Note that the significant confidence intervals do not include zero. From this plot, we see that only the fertilizer comparison of type 1 and 2 confidence interval includes 0. Thus, there is no statistically significant difference in the average crop yield produced by fertilizer 1 vs fertilizer 2. 95% family-wise confidence intervals for all other comparisons are statistically significant at the α = 0.05 level.

22.7 ANOVA vs. Linear Regression

The model underlying the ANOVA we just performed is actually a linear regression. Let’s see what results we would get if we used linear regression to model the same relationships:

# create linear regression model of yield ~ fertilizer + density
crop_lm <- lm(yield ~ fertilizer + density, data = crop_data_df)

summary(crop_lm)

Call:
lm(formula = yield ~ fertilizer + density, data = crop_data_df)

Residuals:
     Min       1Q   Median       3Q      Max 
-1.16523 -0.30208 -0.05802  0.42576  1.47375 

Coefficients:
            Estimate Std.
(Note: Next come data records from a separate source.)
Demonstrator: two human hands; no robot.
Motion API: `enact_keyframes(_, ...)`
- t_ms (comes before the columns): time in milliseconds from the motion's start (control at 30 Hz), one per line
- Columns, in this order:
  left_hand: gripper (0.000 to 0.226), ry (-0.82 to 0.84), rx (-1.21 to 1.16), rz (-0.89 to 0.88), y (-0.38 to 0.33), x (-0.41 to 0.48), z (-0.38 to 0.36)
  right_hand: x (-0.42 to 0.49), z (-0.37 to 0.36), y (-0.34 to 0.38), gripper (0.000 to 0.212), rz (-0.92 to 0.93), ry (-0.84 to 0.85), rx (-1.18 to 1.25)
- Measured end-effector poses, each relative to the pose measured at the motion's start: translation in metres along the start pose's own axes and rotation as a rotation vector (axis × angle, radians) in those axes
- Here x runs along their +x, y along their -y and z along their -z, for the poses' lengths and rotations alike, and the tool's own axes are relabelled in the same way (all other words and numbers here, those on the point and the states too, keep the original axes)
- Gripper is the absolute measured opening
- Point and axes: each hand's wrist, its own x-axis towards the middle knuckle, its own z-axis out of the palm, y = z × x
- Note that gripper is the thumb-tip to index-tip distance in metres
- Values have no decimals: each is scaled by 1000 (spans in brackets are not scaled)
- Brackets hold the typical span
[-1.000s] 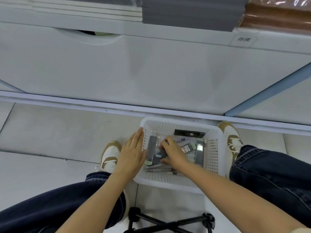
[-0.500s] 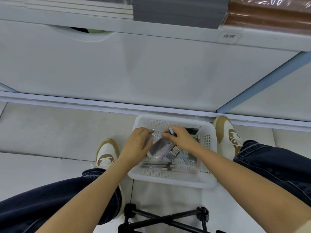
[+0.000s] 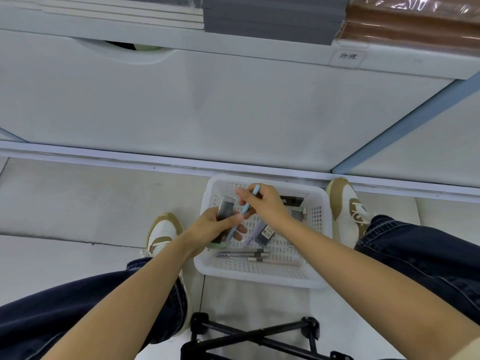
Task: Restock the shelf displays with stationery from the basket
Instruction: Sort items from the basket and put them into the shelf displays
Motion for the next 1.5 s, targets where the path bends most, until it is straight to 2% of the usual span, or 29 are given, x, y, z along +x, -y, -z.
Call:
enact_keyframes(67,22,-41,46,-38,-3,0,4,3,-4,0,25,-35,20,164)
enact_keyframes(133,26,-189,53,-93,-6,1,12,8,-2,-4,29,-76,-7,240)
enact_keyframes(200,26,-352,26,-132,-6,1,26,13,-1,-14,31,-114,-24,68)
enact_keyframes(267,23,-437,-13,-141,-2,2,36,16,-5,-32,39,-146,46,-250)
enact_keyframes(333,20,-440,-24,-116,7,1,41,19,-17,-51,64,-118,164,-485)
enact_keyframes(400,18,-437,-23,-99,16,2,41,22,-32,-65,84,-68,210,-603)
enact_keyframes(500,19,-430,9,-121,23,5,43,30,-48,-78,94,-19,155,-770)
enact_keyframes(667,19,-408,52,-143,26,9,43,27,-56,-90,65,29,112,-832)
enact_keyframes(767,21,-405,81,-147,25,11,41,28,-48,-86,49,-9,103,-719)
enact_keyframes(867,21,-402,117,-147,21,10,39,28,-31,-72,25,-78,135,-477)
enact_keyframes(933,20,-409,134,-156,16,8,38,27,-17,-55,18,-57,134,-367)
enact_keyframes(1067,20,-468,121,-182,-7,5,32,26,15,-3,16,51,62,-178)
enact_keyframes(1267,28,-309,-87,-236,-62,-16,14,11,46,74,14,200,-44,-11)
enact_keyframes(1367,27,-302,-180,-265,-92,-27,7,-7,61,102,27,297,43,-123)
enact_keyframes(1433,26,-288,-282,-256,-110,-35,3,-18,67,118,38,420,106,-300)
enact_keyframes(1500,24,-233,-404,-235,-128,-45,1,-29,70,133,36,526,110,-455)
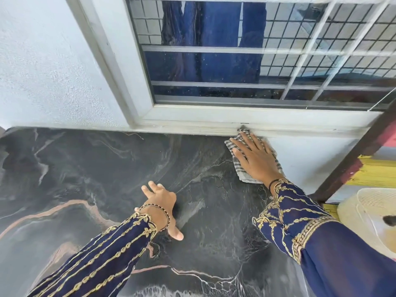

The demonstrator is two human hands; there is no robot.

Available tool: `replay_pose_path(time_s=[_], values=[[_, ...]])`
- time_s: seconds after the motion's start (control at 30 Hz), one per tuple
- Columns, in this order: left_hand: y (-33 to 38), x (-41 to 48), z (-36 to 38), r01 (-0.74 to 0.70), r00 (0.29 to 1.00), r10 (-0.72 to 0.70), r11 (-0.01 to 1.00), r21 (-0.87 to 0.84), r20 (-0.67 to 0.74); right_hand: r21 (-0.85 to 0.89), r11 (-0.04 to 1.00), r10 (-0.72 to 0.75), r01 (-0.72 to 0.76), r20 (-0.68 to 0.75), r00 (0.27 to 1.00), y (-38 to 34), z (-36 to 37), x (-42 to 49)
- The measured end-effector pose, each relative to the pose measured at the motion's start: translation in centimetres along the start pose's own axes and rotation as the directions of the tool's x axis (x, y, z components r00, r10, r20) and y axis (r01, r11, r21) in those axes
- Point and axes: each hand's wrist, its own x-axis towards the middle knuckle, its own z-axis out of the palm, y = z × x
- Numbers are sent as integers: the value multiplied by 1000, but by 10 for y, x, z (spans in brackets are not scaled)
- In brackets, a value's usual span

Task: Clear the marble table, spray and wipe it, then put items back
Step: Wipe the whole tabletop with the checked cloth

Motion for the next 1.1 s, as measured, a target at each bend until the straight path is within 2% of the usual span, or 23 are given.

Error  t value Pr(>|t|)    
(Intercept) 176.5261     0.1180 1495.490  < 2e-16 ***
fertilizer2   0.1762     0.1446    1.219 0.226115    
fertilizer3   0.5991     0.1446    4.144 7.57e-05 ***
density2      0.4620     0.1180    3.914 0.000174 ***
---
Signif. codes:  0 '***' 0.001 '**' 0.01 '*' 0.05 '.' 0.1 ' ' 1

Residual standard error: 0.5783 on 92 degrees of freedom
Multiple R-squared:  0.2667,    Adjusted R-squared:  0.2428 
F-statistic: 11.15 on 3 and 92 DF,  p-value: 2.601e-06

The output from the linear regression model indicate a significant difference in average yield exists between crops fertilized with fertilizer 3 and 1 (p = 7.57 e-05) but not fertilizers 1 and 2 (p = 0.22). Furthermore, the average yield for high density acres is significantly different than low density acres (p < 0.001). These findings are consistent with the results of the Tukey’s HSD tests.
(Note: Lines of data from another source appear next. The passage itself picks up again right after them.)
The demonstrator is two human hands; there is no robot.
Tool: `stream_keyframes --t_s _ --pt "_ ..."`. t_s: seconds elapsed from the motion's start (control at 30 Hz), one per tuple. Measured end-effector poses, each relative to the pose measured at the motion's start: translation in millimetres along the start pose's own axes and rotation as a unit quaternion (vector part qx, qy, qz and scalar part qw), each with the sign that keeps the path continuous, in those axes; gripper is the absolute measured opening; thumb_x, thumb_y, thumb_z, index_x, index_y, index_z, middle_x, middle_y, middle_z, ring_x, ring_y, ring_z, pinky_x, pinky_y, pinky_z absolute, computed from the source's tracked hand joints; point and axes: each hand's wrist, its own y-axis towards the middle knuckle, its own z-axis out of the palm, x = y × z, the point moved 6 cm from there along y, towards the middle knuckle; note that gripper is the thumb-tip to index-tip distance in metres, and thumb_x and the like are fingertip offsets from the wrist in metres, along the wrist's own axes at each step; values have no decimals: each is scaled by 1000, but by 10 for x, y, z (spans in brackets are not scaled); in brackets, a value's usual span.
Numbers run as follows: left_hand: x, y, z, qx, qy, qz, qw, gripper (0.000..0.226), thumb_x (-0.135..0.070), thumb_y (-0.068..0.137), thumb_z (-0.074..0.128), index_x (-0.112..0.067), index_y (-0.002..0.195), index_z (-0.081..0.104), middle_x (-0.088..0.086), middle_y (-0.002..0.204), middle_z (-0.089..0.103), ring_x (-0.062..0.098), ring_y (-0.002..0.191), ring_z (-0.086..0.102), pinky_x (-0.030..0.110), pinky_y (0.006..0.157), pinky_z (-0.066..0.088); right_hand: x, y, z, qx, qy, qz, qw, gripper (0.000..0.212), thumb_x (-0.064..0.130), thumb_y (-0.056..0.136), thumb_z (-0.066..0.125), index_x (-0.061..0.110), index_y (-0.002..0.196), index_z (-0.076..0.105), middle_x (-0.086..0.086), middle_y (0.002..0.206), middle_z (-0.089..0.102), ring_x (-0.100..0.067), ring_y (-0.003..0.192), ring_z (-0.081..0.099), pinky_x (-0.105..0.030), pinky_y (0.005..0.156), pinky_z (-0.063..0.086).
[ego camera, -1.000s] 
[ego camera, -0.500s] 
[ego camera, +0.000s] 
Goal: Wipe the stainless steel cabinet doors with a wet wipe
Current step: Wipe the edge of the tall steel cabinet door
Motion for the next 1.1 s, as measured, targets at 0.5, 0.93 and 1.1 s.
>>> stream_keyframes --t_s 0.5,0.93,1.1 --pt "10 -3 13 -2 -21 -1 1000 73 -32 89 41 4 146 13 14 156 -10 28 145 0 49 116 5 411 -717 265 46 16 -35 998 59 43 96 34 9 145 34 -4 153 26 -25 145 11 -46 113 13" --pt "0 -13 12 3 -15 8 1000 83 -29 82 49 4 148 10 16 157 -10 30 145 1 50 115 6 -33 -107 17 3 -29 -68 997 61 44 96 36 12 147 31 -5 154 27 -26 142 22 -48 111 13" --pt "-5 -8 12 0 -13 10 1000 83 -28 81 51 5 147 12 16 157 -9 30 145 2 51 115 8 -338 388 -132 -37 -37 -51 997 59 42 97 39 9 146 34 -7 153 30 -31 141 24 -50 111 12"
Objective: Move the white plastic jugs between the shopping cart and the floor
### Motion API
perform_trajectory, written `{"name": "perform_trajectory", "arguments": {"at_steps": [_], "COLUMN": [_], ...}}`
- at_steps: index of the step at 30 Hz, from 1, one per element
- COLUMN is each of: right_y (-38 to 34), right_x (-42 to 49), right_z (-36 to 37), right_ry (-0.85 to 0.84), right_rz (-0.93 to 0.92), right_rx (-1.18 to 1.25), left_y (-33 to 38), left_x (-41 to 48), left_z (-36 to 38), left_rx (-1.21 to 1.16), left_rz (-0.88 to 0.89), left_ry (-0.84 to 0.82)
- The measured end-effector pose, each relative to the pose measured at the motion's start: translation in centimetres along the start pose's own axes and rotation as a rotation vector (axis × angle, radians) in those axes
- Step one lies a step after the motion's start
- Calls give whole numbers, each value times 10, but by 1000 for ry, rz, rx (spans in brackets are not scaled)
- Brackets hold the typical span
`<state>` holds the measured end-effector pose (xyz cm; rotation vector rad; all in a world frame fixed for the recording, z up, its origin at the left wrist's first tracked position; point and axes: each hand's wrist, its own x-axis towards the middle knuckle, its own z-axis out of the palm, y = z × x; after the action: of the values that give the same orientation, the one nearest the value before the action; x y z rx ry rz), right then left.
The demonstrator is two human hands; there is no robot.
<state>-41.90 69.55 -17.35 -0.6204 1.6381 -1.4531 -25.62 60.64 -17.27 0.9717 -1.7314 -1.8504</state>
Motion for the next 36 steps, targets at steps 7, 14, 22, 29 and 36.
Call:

Recall that the two-way ANOVA compares the variance within all levels of a factor to the total variation of the model. Similarly, the linear regression quantifies the variation of each group (or “level”) from the mean using dummy variables. Both use the same computations and thus the sum of squares for the independent variables are the same in the outputs of both the two-way ANOVA and linear regression. Because the density variable consists of two groups, its p value (p = 0.00017) is also the same in both models. The p value(s) for fertilizer differs between the two, however, because the three fertilizer groups are split into three dummy variables in the linear regression and compared against the group mean individually. The two-way ANOVA, on the other hand, is only concerned with the total variance within the fertilizer factor. Read “Common statistical tests are linear models” to learn more about how ANOVAs and many other statistical tests are simply different flavors of linear regression.

22.8 Conclusions

There is a statistically significant difference in average crop yield by both the fertilizer type and planting density variables with F values of 9.018 (p < 0.001) and 15.316 (p < 0.001) respectively. The interaction between these two terms was not significant.
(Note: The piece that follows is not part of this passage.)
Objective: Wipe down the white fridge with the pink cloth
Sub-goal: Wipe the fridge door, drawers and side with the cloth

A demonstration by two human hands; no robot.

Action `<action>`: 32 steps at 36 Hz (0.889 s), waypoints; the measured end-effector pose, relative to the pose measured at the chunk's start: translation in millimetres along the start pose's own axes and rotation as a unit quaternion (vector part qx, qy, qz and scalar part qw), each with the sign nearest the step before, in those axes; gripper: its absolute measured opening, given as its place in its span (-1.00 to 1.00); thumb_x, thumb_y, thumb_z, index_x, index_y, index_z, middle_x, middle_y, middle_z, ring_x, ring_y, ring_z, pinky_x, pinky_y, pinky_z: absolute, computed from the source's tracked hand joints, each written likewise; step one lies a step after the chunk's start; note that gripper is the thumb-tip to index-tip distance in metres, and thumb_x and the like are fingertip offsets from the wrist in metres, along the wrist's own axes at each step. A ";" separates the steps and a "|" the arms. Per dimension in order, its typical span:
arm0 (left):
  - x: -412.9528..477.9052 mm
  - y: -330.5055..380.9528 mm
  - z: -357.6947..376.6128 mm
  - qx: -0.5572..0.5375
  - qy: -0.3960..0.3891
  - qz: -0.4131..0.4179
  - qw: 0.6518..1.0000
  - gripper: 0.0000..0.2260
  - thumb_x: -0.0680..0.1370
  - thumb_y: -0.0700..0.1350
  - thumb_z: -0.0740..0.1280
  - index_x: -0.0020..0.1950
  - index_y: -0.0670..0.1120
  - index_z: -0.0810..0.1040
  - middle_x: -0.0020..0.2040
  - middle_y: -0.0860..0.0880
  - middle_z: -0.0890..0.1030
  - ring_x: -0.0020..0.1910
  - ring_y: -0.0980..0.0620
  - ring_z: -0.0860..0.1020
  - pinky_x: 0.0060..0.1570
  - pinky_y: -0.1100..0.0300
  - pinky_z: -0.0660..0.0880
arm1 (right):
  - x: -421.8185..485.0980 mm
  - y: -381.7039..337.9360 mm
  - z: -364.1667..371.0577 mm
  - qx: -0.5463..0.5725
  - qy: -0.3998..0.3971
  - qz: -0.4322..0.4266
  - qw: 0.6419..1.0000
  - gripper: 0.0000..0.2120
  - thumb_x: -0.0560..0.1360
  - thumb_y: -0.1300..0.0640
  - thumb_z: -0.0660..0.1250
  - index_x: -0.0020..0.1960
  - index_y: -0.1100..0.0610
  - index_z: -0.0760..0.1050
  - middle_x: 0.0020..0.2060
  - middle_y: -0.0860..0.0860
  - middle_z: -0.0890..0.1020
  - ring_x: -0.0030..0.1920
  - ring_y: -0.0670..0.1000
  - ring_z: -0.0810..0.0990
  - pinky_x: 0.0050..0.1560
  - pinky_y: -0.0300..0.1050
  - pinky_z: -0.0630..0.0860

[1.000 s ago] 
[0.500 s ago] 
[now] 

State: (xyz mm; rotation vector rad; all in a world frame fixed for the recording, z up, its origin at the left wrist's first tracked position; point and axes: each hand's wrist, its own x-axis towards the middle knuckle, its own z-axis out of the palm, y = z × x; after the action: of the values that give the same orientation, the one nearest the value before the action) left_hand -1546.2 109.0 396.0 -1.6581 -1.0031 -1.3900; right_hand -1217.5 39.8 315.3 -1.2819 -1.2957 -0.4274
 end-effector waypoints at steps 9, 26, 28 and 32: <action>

The Tukey post-hoc test showed significant pairwise differences in average yield between fertilizer types 1 and 3 and between type 2 and 3. It also depicted significant differences in average yield between low and high planting density. Therefore, corn fertilized with fertilizer type 3 produced significantly more bushels per acre than those with fertilizers type 1 and 2, and acres of corn planted at high density produced more bushels than those planted at low density.